Paltel, the communications company based in the West Bank, reported last Friday that all communications and internet services in the were no longer functioning in Gaza. It cited the “ongoing aggression” by Israel as the cause.

More than 100 days after the start of the Gaza war, several Hamas leaders remain in hiding the Gaza Strip despite the intense Israeli military ground and air offensive.

They are believed to be in the huge network of underground tunnels Hamas had dug over the year. The Israeli army’s main focus is on Yehya al-Sinwar, who is the head of Hamas in the Gaza Strip.

A Hamas source told dpa in Beirut on Wednesday that Gaza is their land and that the group’s senior members have no intention of leaving.

“It’s either victory or martyrdom,” the source said.

Violence in the Israeli-occupied West Bank has surged in parallel with war in Gaza.

Israel’s army said it has killed the leader of a militant cell in the West Bank which was planning a “large-scale terrorist attack” on Israel.

The Israel Defense Forces (IDF) said that Abdullah Abu Shalal “was eliminated during a precise airstrike.”

Abu Shalal was the head of the “terrorist infrastructure in the Balata [refugee] camp” in Nablus, the IDF said.

Three Palestinians were killed in the Israeli drone attack on the Balata camp, according to the Palestinians.

According to the al-Aqsa Martyrs’ Brigades, which is close to the Fatah party of Palestinian President Mahmoud Abbas, the three people killed were members of the armed group.

They mentioned three names, but Abu Shalal’s was not among them. His family reportedly denied his death.

The Israeli army said Abu Shalal was responsible for carrying out several attacks over the last year, including a shooting in Jerusalem that left two injured and the bombing attack on the IDF in October in which a soldier was injured

The IDF wrote that the cell was financed and directed by Iranian sources.

Elsewhere in the West Bank, four people were killed in in the town of Tulkarm. The dead were killed in a drone attack, the Palestinian Red Crescent said.

The Israeli army said its forces had been carrying out a “counterterrorism operation” in a refugee camp in the city when shots were fired at officers and explosive devices thrown.

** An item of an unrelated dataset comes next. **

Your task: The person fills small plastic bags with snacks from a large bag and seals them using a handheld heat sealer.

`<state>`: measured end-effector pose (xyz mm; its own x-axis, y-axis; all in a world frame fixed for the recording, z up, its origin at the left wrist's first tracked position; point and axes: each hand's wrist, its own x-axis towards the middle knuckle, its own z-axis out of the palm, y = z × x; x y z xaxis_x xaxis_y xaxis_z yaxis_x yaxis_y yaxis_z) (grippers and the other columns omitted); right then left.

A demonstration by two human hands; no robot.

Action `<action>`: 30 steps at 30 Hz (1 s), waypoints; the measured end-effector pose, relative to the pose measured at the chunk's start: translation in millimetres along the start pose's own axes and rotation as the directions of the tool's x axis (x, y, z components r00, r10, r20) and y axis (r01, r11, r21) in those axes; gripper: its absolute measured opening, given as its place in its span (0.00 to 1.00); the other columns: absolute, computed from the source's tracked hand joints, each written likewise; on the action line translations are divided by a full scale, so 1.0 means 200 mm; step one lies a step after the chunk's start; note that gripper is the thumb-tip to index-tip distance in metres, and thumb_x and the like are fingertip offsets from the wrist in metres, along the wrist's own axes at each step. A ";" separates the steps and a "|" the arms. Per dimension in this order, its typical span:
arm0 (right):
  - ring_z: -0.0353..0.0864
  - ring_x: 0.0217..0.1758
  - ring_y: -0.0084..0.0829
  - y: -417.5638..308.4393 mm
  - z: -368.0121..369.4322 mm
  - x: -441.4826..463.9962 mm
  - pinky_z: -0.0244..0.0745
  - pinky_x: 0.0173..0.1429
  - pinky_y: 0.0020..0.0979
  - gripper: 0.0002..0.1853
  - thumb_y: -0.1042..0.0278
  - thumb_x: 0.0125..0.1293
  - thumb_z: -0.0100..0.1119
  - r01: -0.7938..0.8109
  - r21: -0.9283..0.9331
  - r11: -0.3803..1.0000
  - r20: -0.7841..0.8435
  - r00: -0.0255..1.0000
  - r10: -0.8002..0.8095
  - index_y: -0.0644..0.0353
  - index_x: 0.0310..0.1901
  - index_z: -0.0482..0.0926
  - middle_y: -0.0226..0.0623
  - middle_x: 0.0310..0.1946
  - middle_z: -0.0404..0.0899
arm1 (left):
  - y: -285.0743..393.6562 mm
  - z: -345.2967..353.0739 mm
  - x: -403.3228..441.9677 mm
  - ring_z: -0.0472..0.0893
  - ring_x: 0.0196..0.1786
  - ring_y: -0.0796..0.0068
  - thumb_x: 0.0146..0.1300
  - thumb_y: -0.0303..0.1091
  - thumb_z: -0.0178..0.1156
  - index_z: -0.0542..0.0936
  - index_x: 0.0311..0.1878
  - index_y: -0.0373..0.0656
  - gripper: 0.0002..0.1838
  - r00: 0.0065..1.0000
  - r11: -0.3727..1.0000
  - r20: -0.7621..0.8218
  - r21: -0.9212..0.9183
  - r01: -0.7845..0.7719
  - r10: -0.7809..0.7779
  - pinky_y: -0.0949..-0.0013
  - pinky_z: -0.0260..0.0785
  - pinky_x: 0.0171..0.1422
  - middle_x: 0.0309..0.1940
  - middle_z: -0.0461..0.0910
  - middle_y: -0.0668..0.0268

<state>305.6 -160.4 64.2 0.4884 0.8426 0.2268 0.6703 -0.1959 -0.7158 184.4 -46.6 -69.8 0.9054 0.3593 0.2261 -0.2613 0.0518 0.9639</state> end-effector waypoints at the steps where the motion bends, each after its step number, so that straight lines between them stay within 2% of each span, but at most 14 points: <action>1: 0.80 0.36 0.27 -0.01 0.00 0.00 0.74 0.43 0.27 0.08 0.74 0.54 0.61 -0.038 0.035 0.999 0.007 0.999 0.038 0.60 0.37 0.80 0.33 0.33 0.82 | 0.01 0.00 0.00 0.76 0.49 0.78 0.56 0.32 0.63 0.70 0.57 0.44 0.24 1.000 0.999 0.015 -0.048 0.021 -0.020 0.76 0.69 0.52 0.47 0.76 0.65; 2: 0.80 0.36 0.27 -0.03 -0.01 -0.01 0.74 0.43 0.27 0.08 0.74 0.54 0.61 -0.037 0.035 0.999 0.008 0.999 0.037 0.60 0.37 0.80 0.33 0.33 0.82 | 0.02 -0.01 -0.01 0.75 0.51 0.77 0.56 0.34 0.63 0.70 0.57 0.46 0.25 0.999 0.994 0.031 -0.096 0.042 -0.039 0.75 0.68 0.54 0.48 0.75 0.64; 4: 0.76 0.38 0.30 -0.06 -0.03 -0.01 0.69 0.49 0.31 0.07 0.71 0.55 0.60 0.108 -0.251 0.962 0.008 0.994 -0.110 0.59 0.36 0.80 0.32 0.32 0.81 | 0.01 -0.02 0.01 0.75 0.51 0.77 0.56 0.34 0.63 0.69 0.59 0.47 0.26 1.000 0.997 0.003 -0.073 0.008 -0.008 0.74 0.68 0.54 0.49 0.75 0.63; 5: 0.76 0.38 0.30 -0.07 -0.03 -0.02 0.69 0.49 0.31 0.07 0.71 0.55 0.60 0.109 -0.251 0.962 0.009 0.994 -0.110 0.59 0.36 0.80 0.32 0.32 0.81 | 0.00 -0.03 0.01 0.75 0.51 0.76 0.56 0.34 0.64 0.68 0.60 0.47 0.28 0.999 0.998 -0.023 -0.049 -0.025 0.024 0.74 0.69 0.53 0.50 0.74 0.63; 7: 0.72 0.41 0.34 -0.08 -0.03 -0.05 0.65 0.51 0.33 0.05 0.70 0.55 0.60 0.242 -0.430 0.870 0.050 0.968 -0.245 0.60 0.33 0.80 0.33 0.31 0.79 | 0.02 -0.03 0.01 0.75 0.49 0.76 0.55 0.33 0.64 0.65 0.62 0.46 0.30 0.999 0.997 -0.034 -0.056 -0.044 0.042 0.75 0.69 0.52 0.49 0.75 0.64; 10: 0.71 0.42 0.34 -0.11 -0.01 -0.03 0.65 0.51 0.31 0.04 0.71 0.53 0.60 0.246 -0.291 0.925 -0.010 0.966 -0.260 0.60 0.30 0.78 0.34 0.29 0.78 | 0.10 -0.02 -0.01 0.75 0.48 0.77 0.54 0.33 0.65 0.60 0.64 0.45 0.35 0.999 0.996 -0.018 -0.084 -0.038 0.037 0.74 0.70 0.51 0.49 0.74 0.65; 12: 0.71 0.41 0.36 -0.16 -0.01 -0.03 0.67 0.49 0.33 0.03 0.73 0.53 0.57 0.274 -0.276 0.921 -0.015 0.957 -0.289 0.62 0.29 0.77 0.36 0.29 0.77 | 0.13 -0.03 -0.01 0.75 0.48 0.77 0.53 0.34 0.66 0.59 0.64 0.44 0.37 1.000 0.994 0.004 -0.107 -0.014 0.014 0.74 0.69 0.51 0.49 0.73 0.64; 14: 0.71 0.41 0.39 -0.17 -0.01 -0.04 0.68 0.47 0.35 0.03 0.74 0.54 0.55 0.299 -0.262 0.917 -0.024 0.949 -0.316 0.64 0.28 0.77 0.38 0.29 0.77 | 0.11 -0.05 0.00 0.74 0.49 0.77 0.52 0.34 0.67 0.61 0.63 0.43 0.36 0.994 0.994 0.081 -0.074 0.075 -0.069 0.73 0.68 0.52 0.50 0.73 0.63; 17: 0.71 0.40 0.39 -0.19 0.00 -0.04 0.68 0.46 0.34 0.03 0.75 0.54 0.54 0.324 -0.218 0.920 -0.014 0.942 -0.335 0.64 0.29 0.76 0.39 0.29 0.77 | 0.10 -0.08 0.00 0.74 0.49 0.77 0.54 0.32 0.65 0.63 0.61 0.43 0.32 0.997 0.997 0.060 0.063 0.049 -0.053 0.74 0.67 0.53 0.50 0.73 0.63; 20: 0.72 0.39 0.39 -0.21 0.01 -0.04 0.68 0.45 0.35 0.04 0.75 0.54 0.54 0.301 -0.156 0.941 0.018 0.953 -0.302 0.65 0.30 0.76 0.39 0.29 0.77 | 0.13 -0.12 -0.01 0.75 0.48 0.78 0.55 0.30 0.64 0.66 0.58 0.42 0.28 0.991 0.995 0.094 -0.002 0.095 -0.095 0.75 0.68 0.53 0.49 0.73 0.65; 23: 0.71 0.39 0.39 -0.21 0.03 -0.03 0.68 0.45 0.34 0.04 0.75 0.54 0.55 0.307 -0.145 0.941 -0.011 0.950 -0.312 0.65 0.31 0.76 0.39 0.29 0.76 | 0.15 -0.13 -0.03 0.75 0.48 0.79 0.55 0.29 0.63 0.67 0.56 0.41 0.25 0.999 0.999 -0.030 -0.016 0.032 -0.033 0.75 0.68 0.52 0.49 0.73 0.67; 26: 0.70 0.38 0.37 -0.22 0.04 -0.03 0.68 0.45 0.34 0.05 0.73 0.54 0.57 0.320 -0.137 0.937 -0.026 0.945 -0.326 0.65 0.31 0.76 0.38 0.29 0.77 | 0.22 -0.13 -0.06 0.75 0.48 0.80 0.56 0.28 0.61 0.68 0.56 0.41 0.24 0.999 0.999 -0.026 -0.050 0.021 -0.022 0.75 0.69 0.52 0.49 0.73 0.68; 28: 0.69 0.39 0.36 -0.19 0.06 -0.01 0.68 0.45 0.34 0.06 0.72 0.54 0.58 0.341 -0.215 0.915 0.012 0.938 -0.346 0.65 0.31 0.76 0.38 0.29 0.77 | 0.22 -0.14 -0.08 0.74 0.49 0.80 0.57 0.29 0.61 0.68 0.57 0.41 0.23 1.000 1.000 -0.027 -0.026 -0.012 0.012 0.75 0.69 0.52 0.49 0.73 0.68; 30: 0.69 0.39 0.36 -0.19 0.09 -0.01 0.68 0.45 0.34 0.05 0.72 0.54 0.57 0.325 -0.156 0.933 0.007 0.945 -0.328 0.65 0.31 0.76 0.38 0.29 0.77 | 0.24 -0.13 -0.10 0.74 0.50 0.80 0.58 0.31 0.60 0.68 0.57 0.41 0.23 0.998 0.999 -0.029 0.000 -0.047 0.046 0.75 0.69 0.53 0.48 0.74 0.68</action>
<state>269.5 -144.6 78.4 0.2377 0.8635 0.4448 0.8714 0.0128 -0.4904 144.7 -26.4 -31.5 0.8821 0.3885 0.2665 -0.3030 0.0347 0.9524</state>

The Israeli force then opened fire and also attacked from the air, resulting in several armed people killed.

It was initially unclear whether the dead belonged to an extremist group.

The army said one military reservist was injured during the operation. The Palestinian Red Crescent said two paramedics were also injured when their ambulance was hit by a drone attack.

Witnesses reported that the Israeli army had completely destroyed the main road in the refugee camp.